Try it. Exactly as they appear below, repeat the lines from the one with "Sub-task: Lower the" through the one with "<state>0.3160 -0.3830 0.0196". Drop every picture.

Provided data.

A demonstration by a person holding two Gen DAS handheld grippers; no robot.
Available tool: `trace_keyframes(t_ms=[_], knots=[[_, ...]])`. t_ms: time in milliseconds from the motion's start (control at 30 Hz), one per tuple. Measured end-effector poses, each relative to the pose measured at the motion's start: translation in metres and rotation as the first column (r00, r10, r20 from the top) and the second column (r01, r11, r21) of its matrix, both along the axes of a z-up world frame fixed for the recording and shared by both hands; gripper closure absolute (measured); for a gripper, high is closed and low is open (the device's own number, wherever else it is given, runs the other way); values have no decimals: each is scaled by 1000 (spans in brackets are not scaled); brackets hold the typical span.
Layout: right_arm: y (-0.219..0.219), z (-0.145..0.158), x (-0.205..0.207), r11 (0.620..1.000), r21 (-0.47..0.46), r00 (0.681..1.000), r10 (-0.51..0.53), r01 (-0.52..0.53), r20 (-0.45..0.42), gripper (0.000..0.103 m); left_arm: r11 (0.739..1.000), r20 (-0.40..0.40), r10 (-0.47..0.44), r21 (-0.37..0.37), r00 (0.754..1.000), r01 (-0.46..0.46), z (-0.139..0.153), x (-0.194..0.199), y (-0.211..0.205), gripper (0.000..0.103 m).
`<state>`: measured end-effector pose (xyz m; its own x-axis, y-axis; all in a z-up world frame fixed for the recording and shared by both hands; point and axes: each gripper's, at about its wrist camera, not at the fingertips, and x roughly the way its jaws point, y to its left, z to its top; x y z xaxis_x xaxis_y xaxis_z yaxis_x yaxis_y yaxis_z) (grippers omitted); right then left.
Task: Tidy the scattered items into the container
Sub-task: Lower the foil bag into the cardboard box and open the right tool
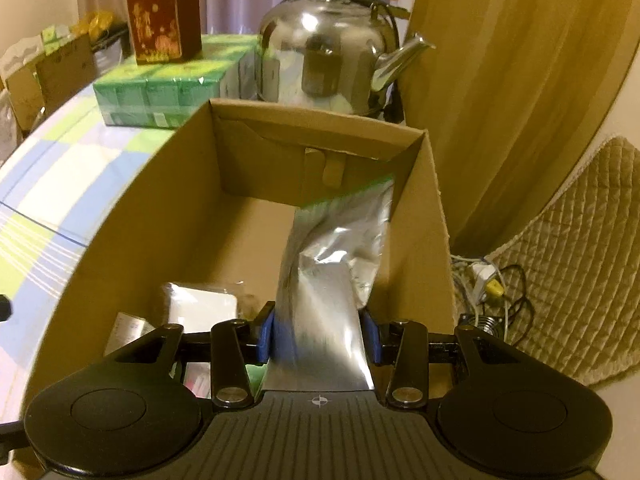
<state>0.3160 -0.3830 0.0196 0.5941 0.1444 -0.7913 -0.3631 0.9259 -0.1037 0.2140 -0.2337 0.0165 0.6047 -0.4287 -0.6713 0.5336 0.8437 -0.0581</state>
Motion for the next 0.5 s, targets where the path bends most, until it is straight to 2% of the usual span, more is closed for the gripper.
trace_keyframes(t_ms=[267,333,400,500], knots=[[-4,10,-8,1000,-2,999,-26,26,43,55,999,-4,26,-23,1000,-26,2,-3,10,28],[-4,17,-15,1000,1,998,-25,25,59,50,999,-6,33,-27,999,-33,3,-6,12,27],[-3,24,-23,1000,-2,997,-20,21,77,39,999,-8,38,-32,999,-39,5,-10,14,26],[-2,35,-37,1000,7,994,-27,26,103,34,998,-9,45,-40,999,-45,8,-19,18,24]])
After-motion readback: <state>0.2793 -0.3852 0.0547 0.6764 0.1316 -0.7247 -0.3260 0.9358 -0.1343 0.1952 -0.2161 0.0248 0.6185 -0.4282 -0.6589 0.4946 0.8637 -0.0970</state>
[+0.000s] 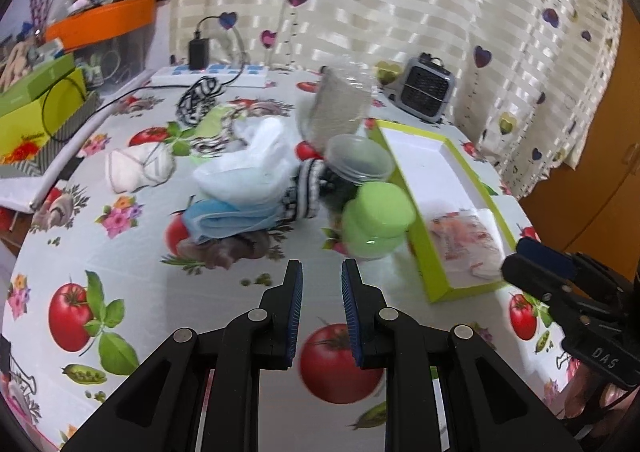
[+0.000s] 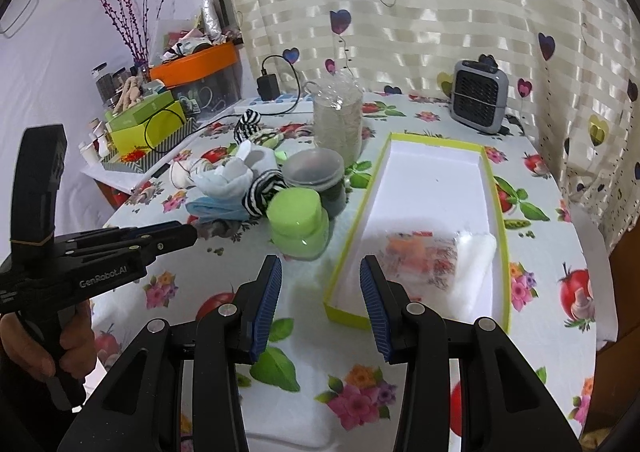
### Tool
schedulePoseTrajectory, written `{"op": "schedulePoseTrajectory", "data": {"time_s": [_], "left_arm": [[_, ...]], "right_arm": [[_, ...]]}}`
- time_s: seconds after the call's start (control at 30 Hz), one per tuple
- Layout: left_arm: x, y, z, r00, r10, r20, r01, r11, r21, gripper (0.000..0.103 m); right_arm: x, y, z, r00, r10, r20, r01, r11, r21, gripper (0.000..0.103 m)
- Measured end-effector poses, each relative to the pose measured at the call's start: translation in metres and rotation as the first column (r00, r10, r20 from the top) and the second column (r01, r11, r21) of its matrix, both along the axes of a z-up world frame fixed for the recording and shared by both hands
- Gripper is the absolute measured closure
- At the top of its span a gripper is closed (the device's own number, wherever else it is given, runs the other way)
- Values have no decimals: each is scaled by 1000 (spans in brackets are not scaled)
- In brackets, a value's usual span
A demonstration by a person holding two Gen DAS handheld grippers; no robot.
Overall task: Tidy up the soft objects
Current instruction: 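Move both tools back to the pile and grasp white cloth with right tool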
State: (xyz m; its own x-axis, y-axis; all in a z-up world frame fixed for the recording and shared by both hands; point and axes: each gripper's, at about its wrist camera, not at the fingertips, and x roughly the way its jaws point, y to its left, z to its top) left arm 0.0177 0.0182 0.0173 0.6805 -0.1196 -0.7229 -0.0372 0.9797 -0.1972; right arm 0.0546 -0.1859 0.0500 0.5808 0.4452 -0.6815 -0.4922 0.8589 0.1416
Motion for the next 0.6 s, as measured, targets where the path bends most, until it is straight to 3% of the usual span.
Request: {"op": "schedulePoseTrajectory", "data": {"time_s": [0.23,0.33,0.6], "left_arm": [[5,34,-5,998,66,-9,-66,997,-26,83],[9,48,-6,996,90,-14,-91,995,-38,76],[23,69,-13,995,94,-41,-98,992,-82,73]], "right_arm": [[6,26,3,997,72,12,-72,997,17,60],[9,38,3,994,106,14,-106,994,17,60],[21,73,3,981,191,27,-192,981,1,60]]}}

Answer to the exercise.
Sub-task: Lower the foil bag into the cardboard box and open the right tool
<state>0.3160 -0.3830 0.0196 0.5941 0.1444 -0.7913 -0.3631 0.9259 -0.1037 0.2140 -0.2337 0.0165 0.6047 -0.4287 -0.6713 0.5336 0.8437 -0.0581</state>

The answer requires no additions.